May. 8, 2022

Run for the Peanuts

Since yesterday was the annual running of the Kentucky Derby, it seems appropriate to write about horses in pre-dynastic Egypt. Appropriate but impossible, since there were none.

‘Just hold on, now!’ you say, scratching your chin authoritatively. ‘I clearly remember last Easter, when I was watching Charlton Heston in The Ten Commandments, Ramses definitely came after Moses with an army of chariots drawn by horses.’

This is true. This is the scene everybody remembers about ancient Egypt, and so we assume there was never a time when Egypt didn't have horses. And that's another reason research is so much fun. It eventually takes all of our most cherished and beloved beliefs about the world and makes you feel like an idiot for believing them. Like with William Herschel.

It's amazing that Herschel isn't a household name. He's the man who discovered Uranus. (Insert joke here about how it wasn't Herschel but actually a blind date you had when you were in college.) Herschel was an astronomer, who in 1795 came up with the theory that the sun was not a raging, 27,000,000-degrees Fahrenheit nuclear furnace, but actually a big planet teeming with life that was adapted to the extremely bright conditions. It was likely that so many people laughed at Herschel over this, that he eventually went back to simply talking about how he discovered Uranus, which, unfortunately, only increased the laughter.
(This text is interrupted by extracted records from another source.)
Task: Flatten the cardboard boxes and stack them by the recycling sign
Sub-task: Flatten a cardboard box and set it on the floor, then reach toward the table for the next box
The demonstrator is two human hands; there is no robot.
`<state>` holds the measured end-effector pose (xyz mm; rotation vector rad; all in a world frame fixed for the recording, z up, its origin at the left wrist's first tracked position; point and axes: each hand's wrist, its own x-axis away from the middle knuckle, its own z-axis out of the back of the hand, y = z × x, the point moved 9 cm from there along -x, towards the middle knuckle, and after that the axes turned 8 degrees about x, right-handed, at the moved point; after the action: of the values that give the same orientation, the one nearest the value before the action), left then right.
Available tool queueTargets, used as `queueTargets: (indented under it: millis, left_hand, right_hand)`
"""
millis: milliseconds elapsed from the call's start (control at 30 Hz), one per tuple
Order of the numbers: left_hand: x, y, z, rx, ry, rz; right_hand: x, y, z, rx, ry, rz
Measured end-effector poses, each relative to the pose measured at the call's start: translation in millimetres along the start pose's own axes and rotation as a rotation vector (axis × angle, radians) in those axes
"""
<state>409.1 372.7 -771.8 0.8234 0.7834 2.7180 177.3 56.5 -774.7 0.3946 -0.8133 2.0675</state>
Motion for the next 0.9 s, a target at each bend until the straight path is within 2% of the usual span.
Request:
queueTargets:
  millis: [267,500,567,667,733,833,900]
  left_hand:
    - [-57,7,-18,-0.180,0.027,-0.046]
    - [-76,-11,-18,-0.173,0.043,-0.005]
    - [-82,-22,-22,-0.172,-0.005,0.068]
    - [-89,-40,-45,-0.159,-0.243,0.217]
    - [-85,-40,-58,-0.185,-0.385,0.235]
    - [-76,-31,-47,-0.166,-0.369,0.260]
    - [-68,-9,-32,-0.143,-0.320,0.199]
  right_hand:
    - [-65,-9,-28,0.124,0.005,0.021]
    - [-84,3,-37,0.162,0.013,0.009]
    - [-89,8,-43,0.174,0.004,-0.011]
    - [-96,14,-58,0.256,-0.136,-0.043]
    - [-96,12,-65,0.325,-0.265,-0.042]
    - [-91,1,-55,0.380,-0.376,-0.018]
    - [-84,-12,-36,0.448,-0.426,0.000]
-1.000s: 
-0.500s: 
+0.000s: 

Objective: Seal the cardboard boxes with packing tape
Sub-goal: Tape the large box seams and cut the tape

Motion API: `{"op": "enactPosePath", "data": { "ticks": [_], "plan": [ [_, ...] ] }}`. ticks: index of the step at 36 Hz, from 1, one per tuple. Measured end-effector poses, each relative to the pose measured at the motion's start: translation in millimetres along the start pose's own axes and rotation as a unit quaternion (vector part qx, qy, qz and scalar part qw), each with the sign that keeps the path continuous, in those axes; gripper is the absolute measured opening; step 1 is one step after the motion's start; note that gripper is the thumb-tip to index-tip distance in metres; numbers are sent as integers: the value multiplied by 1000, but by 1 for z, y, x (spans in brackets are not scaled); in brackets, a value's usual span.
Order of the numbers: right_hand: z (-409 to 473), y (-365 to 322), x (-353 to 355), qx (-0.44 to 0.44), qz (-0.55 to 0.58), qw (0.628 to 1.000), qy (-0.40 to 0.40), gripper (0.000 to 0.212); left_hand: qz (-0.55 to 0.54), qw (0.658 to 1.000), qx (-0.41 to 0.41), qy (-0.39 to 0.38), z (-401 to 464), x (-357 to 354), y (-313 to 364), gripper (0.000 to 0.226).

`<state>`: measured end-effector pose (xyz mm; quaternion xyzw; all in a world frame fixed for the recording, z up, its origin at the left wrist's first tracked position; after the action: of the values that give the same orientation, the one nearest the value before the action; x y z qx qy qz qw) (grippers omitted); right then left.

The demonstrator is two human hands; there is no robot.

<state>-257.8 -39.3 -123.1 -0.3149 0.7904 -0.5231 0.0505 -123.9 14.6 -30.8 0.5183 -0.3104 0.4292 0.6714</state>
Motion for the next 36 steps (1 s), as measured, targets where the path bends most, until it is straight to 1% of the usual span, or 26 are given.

But back to Moses. The most likely date for Moses leading the exodus from Egypt would be around 1290 b.c., and at that point, there were definitely horses in the house. But they weren’t always there. Horses first came to the Land of the Pharaohs around 1700 b.c., brought by the Hyksos who also brought chariots and rode roughshod over Egypt’s gobsmacked armies until they learned the basics of equestrian warfare. A scroll from that time reflects the awe and wonder of two Egyptian soldiers seeing the approaching horses for the first time ever:

Soldier 1 (squinting): ‘Dave, I don’t think those are camels.’

The second soldier’s wide-eyed response is recorded as a glyph that defies easy translation, but which some believe might have been history’s first written f-bomb.

By Moses’ time, however, the Egyptians had 400 years of practice with chariots and so were able to race them expertly across desert landscapes, holding the reins with one hand and wielding a spear in the other which, unfortunately for them in the Moses scenario, left no hands for swimming once the Red Sea came crashing down upon them.

Of course, this means there were no horses in Egypt to help haul stones to build the pyramids at Giza, roughly 2500 b.c. And pre-dynastic Egypt was another 500 years before that. So there was no betting on horse races in ancient Egypt. But Egyptians did, apparently, gamble. Dice made of elephant tusks have been found in tombs. And that means that even though there were no horses, there were elephants.

And y’know, imagining elephants lumbering around the track at Churchill Downs is awesome. Of course, we also know that elephants never forget. So even though other astronomers may eventually forget that William Herschel told everybody he discovered Uranus and stop laughing, elephants will remember.